Я начал удалять розовые кусты и перекапывать землю, чтобы позднее, смешав ее с гравием и песком, использовать под фундамент террасы. Я начал было копать, но наткнулся не на рыхлую почву, а на какой-то шероховатый беловатый слой, не поддававшийся лопате. Я принес мотыгу, с помощью каковой стал дробить странную белую каменную породу. Под ударами мотыги камень раскалывался и крошился на мелкие куски, и я отбрасывал их прочь совком.
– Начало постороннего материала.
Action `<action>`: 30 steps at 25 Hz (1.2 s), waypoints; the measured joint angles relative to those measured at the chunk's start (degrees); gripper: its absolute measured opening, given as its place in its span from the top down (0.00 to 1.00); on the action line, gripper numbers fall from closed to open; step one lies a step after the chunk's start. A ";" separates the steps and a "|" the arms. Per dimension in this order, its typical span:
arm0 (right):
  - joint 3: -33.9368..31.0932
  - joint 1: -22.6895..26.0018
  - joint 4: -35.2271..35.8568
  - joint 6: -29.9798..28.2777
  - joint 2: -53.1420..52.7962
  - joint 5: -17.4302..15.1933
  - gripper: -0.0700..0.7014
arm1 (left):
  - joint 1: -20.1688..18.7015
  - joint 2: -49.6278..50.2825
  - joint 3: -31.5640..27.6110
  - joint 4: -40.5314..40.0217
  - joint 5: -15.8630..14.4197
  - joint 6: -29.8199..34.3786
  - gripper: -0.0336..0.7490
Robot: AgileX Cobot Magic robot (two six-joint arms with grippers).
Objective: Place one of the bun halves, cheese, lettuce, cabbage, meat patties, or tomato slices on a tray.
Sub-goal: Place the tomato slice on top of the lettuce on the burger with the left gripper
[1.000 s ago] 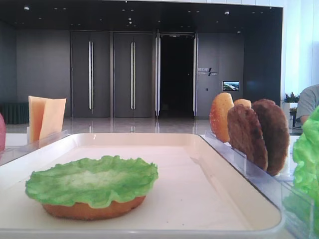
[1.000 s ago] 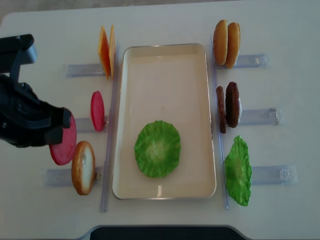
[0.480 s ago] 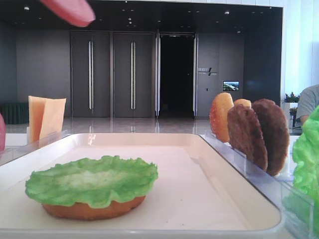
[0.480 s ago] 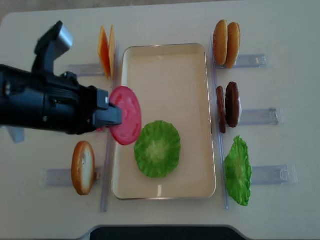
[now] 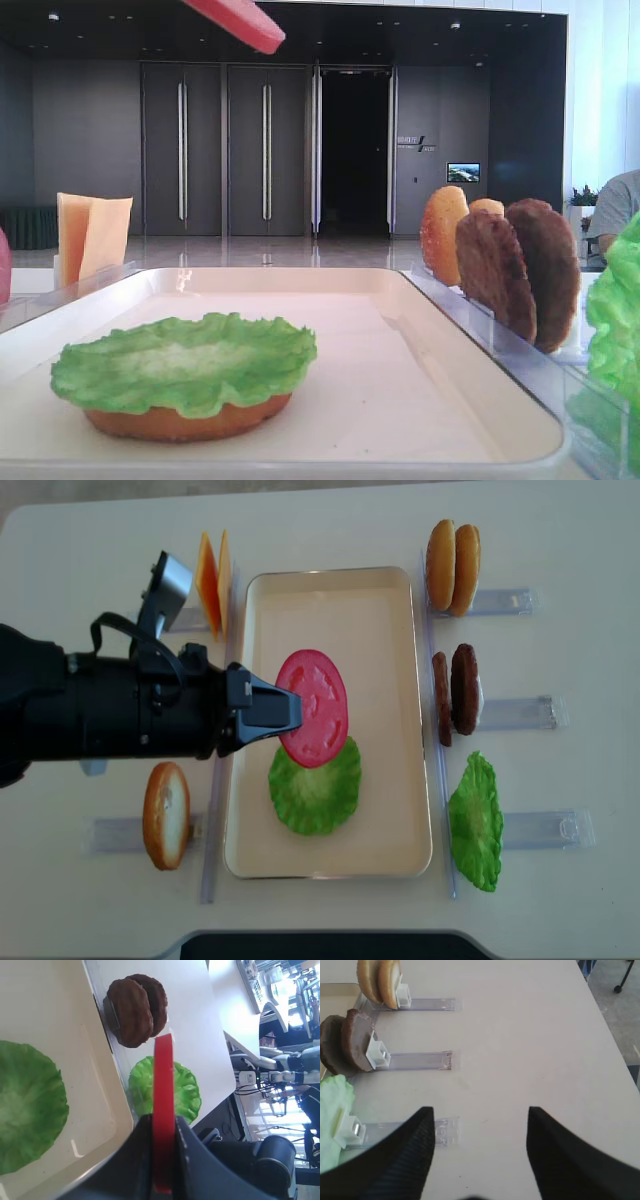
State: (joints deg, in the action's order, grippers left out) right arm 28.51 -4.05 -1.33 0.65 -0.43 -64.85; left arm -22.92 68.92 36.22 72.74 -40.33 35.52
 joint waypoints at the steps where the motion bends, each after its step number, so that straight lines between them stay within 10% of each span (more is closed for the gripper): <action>1: 0.00 0.00 0.00 0.00 0.00 0.00 0.37 | 0.00 0.00 -0.41 0.15 0.20 0.66 0.89; 30: 0.00 0.00 0.00 0.00 0.00 0.00 0.37 | 0.00 26.81 -0.84 14.16 0.89 21.57 0.89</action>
State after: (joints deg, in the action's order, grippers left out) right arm 28.51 -4.05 -1.33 0.65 -0.43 -64.85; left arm -22.92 95.73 35.38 86.91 -39.43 57.09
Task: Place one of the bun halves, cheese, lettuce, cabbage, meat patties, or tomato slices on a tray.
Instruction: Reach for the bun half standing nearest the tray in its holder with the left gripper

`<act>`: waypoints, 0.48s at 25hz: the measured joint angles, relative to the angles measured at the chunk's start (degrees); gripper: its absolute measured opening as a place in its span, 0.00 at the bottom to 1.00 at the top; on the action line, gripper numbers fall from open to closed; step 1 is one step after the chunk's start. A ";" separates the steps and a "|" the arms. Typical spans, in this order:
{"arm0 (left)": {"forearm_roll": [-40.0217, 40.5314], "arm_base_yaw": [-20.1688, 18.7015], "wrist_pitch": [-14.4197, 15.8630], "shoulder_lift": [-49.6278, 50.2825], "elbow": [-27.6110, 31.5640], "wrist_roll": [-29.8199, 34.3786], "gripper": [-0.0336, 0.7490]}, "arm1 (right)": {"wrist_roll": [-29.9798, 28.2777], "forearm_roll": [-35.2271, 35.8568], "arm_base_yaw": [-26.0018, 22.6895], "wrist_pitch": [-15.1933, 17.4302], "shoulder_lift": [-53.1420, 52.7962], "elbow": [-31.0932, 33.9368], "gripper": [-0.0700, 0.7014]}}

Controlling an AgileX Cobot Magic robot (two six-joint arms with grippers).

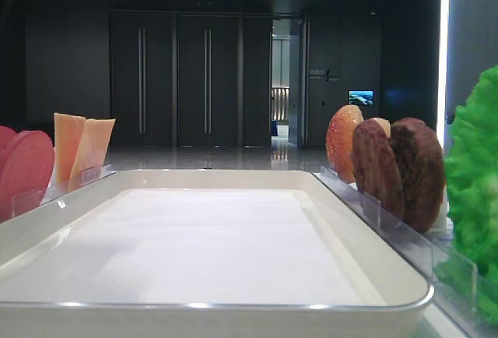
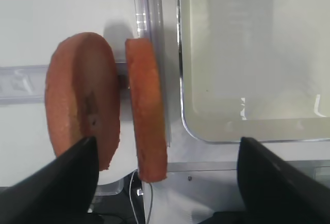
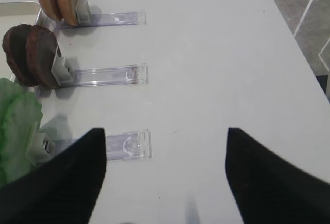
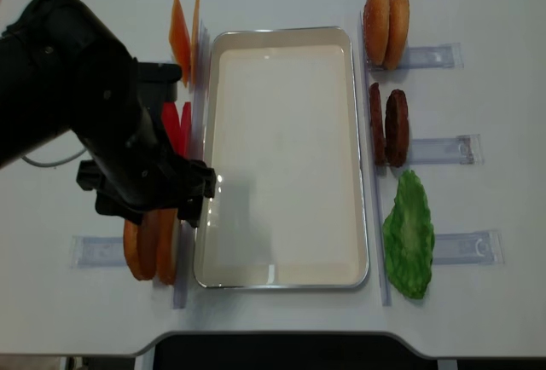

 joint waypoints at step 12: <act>0.00 0.00 -0.06 1.77 0.11 0.00 0.86 | 0.00 0.00 0.00 0.00 0.00 0.00 0.70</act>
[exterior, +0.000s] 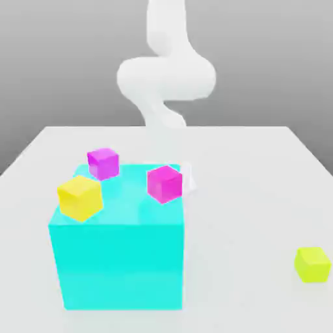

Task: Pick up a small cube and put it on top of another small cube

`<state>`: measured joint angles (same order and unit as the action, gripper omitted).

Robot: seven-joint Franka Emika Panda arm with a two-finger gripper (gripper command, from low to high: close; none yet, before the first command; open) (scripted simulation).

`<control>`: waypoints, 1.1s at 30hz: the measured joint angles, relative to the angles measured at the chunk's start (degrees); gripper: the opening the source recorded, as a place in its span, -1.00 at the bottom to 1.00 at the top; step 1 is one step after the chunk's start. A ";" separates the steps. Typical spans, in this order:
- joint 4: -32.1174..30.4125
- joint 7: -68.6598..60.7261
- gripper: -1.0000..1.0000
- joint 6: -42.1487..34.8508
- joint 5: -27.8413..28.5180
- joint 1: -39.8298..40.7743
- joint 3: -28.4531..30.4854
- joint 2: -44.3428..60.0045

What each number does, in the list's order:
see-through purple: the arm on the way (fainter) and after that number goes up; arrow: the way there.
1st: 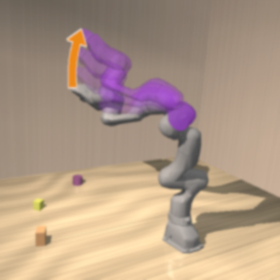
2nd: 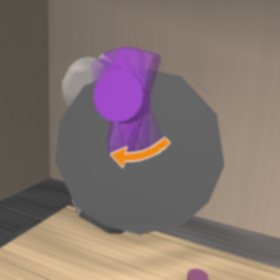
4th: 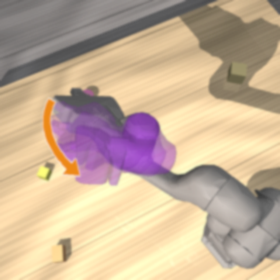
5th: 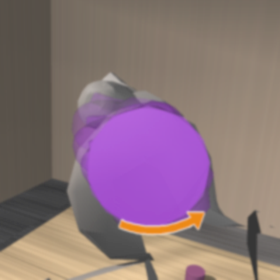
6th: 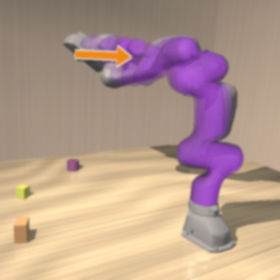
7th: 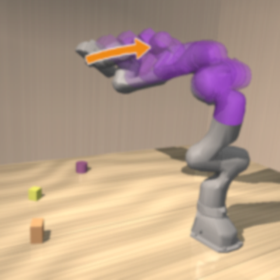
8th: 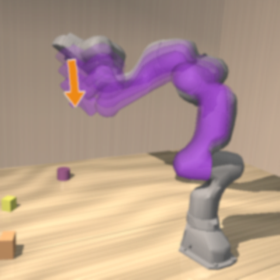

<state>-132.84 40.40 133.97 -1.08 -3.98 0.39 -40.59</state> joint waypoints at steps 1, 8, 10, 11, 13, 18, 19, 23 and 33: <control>-0.46 -2.34 0.00 0.94 -0.46 -1.70 0.13 2.26; -3.43 -17.60 0.00 7.02 -3.50 -11.74 -0.33 17.02; -4.25 -21.82 0.00 8.76 -4.20 -14.12 -1.01 21.19; -4.67 -23.88 0.00 9.63 -4.51 -15.26 -1.41 23.27; -5.51 -27.86 0.00 11.37 -4.92 -17.37 -2.39 27.42; -7.64 -36.46 0.00 15.82 -4.03 -22.70 -5.48 37.75; -8.08 -37.86 0.00 16.73 -3.40 -24.09 -6.02 39.82; -9.80 -42.21 0.00 20.32 0.83 -27.34 -7.28 48.07; -8.85 -41.93 -1.00 30.91 7.92 -31.81 -4.87 63.94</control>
<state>-141.69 -1.53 164.88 6.84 -35.79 -4.48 23.34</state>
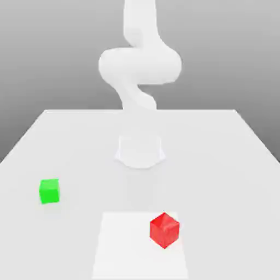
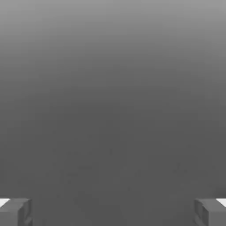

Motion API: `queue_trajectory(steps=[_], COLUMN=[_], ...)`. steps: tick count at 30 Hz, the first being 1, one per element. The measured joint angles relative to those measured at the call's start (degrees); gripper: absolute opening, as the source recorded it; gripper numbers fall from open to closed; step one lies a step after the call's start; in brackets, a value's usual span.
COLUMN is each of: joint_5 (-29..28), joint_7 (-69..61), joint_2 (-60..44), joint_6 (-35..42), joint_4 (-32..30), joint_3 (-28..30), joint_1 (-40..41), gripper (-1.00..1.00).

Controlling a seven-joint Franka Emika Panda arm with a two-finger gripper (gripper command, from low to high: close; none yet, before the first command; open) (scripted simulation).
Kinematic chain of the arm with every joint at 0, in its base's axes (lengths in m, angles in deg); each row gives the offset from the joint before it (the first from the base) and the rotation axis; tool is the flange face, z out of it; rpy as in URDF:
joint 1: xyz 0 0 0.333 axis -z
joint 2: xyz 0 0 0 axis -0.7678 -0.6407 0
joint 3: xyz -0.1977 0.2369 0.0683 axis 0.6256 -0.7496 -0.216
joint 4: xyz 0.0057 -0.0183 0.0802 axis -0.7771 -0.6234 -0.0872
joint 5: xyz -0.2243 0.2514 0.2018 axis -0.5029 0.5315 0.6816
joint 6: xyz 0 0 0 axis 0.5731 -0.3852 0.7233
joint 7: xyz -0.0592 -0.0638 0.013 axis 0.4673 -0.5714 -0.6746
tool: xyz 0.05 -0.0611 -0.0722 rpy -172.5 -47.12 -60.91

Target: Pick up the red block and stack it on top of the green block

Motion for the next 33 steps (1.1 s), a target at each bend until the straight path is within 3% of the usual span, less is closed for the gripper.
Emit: queue_trajectory(steps=[11, 19, 26, 27, 33], joint_5=[-3.4, 0.0, 1.4, 1.3, 1.2], joint_7=[-14.3, -28.7, -31.5, -31.5, -31.4], joint_2=[-23.6, -40.1, -54.5, -55.7, -56.3], joint_6=[-13.4, -23.0, -34.6, -35.6, -36.0], joint_4=[-12.5, -21.4, -21.1, -20.9, -20.8], joint_3=[0.7, 0.8, 0.3, 0.3, 0.3], joint_1=[-4.3, -7.7, -7.6, -7.6, -7.6], gripper=[0.00, 0.00, 0.00, -1.00, -1.00])
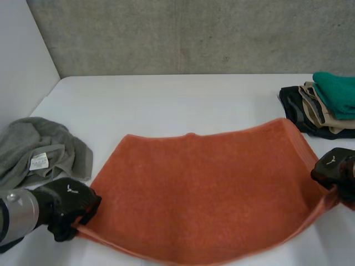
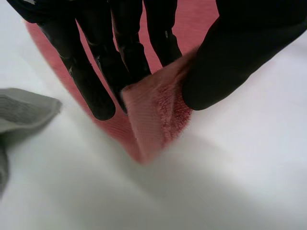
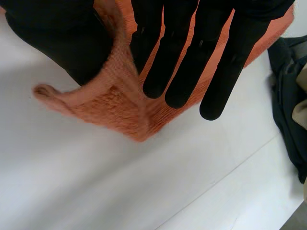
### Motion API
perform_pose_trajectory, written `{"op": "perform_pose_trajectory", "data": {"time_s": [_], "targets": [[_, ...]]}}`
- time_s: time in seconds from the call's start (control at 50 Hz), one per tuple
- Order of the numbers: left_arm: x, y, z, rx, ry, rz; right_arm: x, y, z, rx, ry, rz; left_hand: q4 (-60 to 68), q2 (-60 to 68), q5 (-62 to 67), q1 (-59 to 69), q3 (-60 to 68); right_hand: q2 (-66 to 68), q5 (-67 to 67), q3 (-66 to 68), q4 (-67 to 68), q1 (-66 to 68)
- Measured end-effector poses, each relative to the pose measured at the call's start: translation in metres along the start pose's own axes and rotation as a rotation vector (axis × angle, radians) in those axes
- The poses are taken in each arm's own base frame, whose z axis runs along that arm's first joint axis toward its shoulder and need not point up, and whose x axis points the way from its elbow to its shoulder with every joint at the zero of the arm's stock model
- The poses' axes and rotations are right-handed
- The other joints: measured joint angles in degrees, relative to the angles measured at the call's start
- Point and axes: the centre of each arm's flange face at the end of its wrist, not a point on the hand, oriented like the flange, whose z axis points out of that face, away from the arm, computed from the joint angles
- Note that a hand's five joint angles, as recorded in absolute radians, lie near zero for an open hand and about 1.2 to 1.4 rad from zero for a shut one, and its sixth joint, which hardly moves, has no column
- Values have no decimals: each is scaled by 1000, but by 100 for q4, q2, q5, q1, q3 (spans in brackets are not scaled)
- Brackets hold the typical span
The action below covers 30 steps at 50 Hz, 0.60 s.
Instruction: Fold the laundry.
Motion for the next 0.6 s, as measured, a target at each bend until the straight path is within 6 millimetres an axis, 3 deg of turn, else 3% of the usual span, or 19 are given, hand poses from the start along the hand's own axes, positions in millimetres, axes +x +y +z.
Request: {"op": "perform_pose_trajectory", "data": {"time_s": [0.16, 0.22, 0.3, 0.34, 0.44, 0.46, 0.5, 0.56, 0.6], "targets": [[-42, -40, 55, 222, -188, -9, 10, -31, 32, 94, 109, 36, 0, 0, 1, 0, 0, 0, 0, 0, 0, 0], [-66, -69, 75, 356, -289, -9, 31, -54, 43, 172, 216, 75, 1, 0, 0, 0, 0, 0, 0, 0, 0, 0], [-95, -105, 83, 518, -414, 6, 64, -83, 45, 291, 375, 126, 1, 1, 0, 0, 1, 0, 0, 0, 0, 0], [-127, -142, 77, 694, -557, 26, 108, -115, 32, 465, 582, 194, 1, 2, 1, 0, 1, 0, 0, 0, 0, 0], [-174, -192, 45, 1000, -802, 27, 174, -153, -12, 826, 918, 306, 2, 2, 0, 0, 2, 0, 0, 0, 1, 0], [-179, -197, 41, 1037, -827, 22, 177, -155, -16, 850, 936, 311, 2, 2, 0, 0, 2, 0, 0, 0, 1, 0], [-193, -210, 23, 1164, -903, -2, 198, -165, -41, 1048, 1071, 338, 2, 2, 1, 0, 2, 0, 0, 1, 1, 0], [-203, -216, 10, 1265, -942, -49, 208, -170, -61, 1213, 1159, 330, 2, 2, 17, 0, 2, 0, 0, 0, 2, 0], [-205, -214, 10, 1279, -936, -77, 207, -171, -63, 1258, 1171, 318, 2, 2, 28, 0, 2, 0, 0, 0, 2, 0]]}}
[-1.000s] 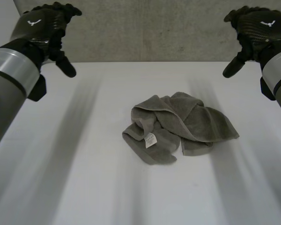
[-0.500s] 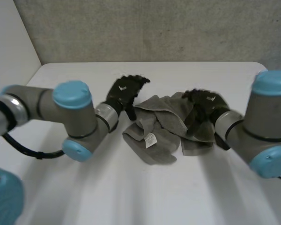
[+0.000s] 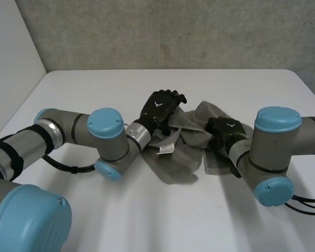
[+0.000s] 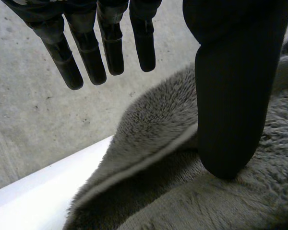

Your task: Fold the towel.

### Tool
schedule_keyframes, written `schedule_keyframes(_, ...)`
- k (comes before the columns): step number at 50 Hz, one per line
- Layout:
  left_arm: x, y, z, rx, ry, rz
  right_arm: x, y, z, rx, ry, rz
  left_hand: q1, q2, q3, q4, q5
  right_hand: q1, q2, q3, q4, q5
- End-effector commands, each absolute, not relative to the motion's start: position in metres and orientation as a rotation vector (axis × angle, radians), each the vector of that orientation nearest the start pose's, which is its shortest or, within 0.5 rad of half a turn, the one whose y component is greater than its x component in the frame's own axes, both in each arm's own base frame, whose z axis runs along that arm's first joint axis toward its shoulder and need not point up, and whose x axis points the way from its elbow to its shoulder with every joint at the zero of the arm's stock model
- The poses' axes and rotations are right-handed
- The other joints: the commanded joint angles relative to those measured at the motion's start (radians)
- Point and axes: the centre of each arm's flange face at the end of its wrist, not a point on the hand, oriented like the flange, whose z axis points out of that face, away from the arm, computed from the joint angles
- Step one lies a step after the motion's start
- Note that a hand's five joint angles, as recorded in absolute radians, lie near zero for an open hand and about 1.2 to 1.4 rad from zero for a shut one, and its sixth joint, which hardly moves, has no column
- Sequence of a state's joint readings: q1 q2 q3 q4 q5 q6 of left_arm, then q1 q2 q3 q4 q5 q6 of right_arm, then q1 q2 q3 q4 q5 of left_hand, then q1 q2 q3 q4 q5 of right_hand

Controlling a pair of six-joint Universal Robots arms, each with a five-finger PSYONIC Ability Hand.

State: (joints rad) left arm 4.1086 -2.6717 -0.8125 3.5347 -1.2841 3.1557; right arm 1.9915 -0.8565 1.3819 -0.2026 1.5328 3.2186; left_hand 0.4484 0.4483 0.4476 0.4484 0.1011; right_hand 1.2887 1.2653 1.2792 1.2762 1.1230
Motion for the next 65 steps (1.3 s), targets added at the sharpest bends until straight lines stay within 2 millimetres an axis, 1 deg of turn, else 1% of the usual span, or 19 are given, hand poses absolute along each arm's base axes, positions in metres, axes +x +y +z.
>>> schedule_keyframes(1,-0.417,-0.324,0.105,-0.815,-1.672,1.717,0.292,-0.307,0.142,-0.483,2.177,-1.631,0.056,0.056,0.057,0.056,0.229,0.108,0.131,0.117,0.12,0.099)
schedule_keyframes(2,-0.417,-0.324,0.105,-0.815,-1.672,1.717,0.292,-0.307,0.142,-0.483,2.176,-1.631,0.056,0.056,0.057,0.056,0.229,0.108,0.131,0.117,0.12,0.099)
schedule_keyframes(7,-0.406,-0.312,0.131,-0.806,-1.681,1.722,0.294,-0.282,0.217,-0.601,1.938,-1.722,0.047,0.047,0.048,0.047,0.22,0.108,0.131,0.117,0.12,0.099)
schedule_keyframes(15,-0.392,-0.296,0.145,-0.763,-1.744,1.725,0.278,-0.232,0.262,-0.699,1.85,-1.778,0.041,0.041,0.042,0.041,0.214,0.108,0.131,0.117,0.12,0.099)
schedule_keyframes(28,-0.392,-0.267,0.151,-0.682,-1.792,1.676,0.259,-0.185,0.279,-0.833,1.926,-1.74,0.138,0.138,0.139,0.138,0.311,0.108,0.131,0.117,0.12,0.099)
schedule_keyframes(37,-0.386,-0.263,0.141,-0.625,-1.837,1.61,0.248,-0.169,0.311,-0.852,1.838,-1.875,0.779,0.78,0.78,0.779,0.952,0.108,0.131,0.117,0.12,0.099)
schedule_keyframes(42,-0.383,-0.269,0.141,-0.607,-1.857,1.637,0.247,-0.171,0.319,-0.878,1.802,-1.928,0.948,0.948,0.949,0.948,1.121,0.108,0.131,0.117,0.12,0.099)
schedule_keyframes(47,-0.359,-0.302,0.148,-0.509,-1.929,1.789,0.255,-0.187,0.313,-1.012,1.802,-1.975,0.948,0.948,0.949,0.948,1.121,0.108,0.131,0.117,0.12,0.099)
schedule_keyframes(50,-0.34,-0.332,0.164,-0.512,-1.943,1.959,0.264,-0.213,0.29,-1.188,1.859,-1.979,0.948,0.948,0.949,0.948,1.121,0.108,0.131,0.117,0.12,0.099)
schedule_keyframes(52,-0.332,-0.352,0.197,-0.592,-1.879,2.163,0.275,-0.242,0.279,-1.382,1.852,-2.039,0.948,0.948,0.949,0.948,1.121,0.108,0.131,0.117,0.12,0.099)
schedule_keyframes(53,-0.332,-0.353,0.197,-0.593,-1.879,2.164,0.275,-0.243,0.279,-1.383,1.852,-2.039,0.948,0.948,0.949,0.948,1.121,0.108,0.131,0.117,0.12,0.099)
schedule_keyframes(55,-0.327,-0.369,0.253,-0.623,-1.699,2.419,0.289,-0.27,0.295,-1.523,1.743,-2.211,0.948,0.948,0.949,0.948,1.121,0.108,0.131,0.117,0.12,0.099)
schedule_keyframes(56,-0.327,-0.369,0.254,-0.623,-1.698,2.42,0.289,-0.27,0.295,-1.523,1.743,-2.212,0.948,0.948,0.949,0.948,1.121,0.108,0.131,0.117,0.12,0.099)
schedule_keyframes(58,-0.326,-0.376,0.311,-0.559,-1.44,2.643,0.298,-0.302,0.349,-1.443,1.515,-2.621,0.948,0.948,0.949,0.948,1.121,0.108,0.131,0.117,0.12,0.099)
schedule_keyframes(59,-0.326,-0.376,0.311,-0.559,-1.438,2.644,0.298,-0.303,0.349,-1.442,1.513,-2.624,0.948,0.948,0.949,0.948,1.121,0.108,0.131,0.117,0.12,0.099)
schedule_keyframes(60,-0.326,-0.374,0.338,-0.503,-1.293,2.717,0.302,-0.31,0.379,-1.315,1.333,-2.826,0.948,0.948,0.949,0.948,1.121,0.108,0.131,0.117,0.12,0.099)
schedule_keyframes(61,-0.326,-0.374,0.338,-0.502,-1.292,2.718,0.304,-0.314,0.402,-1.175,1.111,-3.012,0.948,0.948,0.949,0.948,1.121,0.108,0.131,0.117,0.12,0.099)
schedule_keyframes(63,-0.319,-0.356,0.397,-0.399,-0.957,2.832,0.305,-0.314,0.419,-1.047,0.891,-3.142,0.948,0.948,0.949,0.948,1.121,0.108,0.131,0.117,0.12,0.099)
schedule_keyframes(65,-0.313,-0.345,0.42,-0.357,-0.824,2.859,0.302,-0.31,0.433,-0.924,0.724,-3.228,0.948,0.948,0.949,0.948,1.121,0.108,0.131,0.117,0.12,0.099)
Мой минералогический интерес к новой породе, подогретый раздражением из-за дополнительной работы по уборке, держался в тесных границах до тех пор, пока взгляд мой не упал вдруг на полный совок как раз в тот момент, когда я собирался с силами, чтобы с размаху высыпать подальше его содержимое. Я увидел, что в совке лежит камень величиною с кулак, к коему сбоку как бы приклеился некий изящный, правильной формы предмет. Я поставил совок на землю, взял из него камень и, к моему изумлению, обнаружил, что правильной формы предмет, прилепившийся к камню, – каменная раковина. Я тут же прервал работу и вернулся в дом, чтобы исследовать свою находку. Казалось, раковина приросла к камню, и цвет ее отличался лишь переменчивой игрой белого, желтого и серого, благодаря то более темным, то более светлым вкраплениям. Раковина была величиной примерно с луидор и по форме ничуть не отличалась от ракушек, находимых нами на побережьях Нормандии и Бретани и в качестве лакомого блюда на нашем обеденном столе. Вскрывая раковину ножом, я обломил уголок створки и обнаружил, что место разлома ничем не отличается от разлома на любой стороне самого камня. Я растолок кусок раковины в ступке, а в другой ступке растолок кусок камня, получив в обоих случаях одинаковый серо-белый порошок; будучи смешан с несколькими каплями воды, он выглядел как краска, употребляемая для побелки стен. Раковина и камень состояли из одной и той же субстанции, но неслыханная значимость этого открытия, ныне приводящая меня в ужас, тогда еще не вполне мною осознавалась. Я был слишком захвачен предположением об уникальности моей находки, слишком верил в случайный каприз природы, не мог представить себе ничего иного. Но вскоре суждено было сему измениться.